• [Task objective]
Word for word, reproduce the data that follows.

• [Data section]
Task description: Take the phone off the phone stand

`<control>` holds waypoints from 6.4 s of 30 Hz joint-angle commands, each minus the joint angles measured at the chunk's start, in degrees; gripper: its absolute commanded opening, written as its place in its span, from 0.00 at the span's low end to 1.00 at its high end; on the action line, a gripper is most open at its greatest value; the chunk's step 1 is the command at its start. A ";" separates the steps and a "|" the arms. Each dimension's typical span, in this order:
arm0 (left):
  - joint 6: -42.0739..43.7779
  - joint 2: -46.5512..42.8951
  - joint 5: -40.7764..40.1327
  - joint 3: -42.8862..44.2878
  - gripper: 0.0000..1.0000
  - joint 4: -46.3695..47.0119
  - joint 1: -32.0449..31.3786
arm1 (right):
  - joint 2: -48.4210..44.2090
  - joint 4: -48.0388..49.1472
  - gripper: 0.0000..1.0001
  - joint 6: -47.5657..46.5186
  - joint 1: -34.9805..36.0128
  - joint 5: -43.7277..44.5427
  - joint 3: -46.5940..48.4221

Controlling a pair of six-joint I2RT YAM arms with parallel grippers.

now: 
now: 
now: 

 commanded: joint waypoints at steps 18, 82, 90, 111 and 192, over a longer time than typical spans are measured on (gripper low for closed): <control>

• [Expected output]
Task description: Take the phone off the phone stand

`<control>` holds waypoints from 6.4 s of 30 Hz joint-angle commands, each minus the joint angles measured at the chunk's start, in degrees; gripper: its absolute commanded opening, written as its place in its span, from 0.00 at the span's low end to 1.00 at its high end; on the action line, a gripper is most open at its greatest value; the chunk's step 1 is the command at its start. A ";" separates the steps and a "|" the arms. Each dimension's typical span, in this order:
arm0 (left):
  - joint 6: -42.0739..43.7779
  - joint 2: -46.5512..42.8951
  - joint 5: -40.7764..40.1327
  - joint 3: -42.8862..44.2878
  - gripper: 0.0000..1.0000
  - joint 4: -46.3695..47.0119
  - joint 1: -32.0449..31.3786
arm1 (right):
  - joint 2: -48.4210..44.2090
  - joint 4: -48.0388..49.1472
  - gripper: 0.0000..1.0001
  - joint 6: -47.5657..46.5186
  - joint 1: -34.9805..36.0128
  - joint 5: -43.7277..44.5427
  - joint 3: -46.5940..48.4221

Controlling a pair of six-joint I2RT YAM arms with parallel grippers.

now: 
now: 
now: 

 commanded: joint waypoints at steps 18, 82, 90, 111 and 192, over a longer time than typical spans are measured on (gripper low for closed): <control>

The exercise is done; no more work remains.